Mobil yang kukemudi terus melaju dengan cepat, sedangkan pikiranku terus melayang ke permasalahan yang sedang aku hadapi. Ckiiiiiittttt!!!!!!!! aku menginjam rem sekaligus dengan sekuat tenaga. Aku kaget setengah mati. Astaghfirullah al'azhiim. Kepala terbentur ke kemudi. Badanku terasa lemas, pandanganku gelap dan aku tidak bisa melihat apa-apa lagi, sayup-sayup terdengar orang-orang di sekitar itu teriak. Dan aku tidak ingat apa-apa lagi.

Perlahan kubuka mata, orang yang pertama kulihat berpakaian putih-putih dan berkaca mata, terlihat kurang begitu jelas. Kurasakan sakit yang luar biasa di kepala. Kembali kupejamkan mata.

"Sus, tolong suntikan ini!" sayup-sayup ku dengar suara seseorang yang mungkin dokter yang memerintahkan kepada susternya. Aku gak ingat apa-apa lagi. Entah berapa lama aku tak sadarkan diri. Ketika aku mulai siuman, kulihat seorang wanita muda berada di sampingku.
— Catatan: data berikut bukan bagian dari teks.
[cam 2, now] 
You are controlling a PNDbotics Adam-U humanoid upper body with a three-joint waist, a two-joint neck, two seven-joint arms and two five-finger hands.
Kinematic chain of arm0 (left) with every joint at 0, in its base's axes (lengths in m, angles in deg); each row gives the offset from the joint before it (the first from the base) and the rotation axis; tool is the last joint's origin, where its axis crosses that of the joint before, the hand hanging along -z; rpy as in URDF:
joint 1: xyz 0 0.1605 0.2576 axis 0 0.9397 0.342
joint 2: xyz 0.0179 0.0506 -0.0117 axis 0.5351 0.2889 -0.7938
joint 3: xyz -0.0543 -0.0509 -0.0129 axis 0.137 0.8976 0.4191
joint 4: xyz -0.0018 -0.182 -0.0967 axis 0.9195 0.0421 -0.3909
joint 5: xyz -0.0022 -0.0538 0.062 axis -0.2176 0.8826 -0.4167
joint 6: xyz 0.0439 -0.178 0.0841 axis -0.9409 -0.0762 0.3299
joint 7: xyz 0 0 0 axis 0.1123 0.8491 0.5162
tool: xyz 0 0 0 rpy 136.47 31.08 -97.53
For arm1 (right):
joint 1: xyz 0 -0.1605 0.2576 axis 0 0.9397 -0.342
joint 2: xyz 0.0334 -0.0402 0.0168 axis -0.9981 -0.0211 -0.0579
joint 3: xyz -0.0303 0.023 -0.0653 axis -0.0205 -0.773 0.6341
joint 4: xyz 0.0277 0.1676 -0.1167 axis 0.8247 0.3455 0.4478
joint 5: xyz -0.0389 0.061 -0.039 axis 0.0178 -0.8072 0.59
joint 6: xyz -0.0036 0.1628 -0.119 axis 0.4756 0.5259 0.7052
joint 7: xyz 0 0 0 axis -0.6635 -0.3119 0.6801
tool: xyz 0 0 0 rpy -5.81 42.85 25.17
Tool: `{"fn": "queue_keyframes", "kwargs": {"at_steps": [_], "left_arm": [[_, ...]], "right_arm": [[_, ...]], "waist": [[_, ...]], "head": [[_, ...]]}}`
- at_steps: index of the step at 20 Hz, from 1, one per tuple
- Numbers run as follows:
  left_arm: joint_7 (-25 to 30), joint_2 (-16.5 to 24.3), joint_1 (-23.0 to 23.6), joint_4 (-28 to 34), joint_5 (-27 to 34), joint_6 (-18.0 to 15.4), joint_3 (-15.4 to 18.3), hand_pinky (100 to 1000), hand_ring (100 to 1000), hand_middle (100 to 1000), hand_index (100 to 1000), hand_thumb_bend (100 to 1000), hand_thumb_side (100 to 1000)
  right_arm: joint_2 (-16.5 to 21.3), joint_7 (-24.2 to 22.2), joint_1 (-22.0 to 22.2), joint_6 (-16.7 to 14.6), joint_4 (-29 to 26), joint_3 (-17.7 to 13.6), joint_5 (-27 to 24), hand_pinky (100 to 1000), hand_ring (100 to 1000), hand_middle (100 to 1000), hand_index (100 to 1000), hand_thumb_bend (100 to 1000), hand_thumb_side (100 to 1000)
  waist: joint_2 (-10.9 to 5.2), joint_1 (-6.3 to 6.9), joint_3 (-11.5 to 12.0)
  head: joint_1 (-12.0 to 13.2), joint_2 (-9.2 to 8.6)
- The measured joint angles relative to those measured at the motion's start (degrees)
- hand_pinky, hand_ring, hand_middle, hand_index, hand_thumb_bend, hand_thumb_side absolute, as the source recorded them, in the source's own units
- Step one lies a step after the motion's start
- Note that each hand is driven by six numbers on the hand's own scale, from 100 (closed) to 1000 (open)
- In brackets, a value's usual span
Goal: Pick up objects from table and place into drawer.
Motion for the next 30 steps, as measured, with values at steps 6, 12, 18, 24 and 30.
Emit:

Ketika ku buka mata, ternyata Nur yang berada di sampingku. Melihat aku siuman Nur menangis bahagia, sambil memelukku erat. Dia mengelus wajahku dan menatap mataku penuh dengan kecemasan.

"Aku, di mana?" tanyaku lirih, dan kurasakan sakit di kepala.

"Di rumah sakit sayang, tapi kau baik-baik saja" Kata Nur sambil menciumi pipi dan keningku.

"Mengapa, aku ada di rumah sakit??" tanyaku lagi.

"Gak apa-apa sayang, Cuma kecelakaan kecil saja"Nur membesarkan aku. Aku menatap matanya yang penuh kecemasan itu. Tidak lama kemudian dokter datang memeriksa.

"Alhamdulillah, masa kritisnya sudah lewat"Kata dokter. Aku kaget. Ingin bertanya banyak tapi badan terasa lemas.

"Ibu, jangan banyak bergerak dulu ya!!. Oya, ibu termasuk orang yang beruntung, setiap saat ibu ditunggui sahabat ibu siang dan malam, beliau tidak pernah meninggalkan ibu sedikitpun kecuali untuk keperluan hajat. Ibu, orang yang beruntung" kata dokter sambil melirik Nur yang ada di sampingku.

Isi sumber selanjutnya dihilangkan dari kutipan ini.